++++ Exercise material
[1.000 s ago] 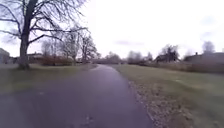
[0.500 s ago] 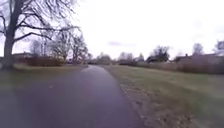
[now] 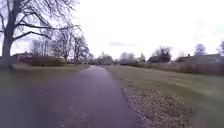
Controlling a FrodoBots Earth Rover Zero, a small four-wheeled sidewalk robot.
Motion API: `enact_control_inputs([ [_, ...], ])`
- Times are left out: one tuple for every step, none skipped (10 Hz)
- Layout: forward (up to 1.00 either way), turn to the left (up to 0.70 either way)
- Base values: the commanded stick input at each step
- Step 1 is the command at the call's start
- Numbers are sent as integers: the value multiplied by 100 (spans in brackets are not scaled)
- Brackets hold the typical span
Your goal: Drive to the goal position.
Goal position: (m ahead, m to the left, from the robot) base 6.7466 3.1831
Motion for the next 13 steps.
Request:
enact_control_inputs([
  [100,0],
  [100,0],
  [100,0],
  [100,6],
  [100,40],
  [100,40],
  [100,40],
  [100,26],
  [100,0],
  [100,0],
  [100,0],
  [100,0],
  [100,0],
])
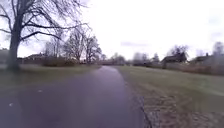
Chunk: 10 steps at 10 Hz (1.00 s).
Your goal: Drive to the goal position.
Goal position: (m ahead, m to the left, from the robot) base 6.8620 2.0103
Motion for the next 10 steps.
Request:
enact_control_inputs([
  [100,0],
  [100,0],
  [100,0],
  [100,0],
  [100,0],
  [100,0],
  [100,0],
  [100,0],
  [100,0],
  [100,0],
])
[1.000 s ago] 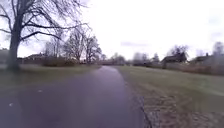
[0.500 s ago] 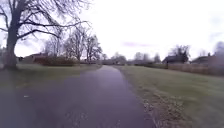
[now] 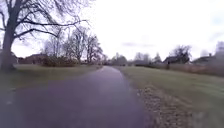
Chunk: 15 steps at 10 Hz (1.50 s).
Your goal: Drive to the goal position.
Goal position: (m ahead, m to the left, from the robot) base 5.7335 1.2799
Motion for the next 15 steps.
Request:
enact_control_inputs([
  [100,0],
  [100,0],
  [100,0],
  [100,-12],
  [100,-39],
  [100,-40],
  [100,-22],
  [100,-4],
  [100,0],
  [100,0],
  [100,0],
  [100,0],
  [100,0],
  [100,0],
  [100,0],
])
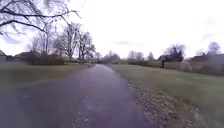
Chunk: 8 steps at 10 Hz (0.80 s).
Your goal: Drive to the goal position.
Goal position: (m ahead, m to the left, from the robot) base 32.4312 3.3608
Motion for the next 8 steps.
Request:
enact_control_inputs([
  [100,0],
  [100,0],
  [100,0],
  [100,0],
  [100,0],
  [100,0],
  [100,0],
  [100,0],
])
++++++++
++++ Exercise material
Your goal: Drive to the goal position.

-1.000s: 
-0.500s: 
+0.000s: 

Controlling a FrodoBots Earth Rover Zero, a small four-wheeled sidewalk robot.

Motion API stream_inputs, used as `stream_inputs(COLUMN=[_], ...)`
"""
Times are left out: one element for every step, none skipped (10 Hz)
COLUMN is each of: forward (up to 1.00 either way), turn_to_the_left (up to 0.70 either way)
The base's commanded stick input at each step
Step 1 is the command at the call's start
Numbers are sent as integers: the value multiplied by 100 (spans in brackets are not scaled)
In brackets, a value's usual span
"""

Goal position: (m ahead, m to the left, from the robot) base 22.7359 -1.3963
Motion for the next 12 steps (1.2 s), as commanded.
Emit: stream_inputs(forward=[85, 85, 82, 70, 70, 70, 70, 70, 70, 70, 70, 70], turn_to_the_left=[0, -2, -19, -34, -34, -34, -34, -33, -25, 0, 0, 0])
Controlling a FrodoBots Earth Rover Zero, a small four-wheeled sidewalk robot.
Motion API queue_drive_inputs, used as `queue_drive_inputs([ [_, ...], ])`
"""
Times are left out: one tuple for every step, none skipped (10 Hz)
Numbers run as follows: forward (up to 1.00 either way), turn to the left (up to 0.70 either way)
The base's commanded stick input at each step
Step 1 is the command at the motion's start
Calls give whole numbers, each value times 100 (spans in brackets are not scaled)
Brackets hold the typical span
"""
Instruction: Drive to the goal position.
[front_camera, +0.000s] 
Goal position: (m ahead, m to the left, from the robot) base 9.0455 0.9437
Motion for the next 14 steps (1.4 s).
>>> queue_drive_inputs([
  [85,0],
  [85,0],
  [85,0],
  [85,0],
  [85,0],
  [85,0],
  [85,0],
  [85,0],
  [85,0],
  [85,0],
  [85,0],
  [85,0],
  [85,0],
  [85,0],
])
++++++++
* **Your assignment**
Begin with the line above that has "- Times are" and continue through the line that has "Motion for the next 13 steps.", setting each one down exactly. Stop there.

* **Problem solution**
- Times are left out: one tuple for every step, none skipped (10 Hz)
- Layout: forward (up to 1.00 either way), turn to the left (up to 0.70 either way)
- Base values: the commanded stick input at each step
- Step 1 is the command at the call's start
- Numbers are sent as integers: the value multiplied by 100 (spans in brackets are not scaled)
- Brackets hold the typical span
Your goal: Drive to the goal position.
Goal position: (m ahead, m to the left, from the robot) base 6.7466 3.1831
Motion for the next 13 steps.

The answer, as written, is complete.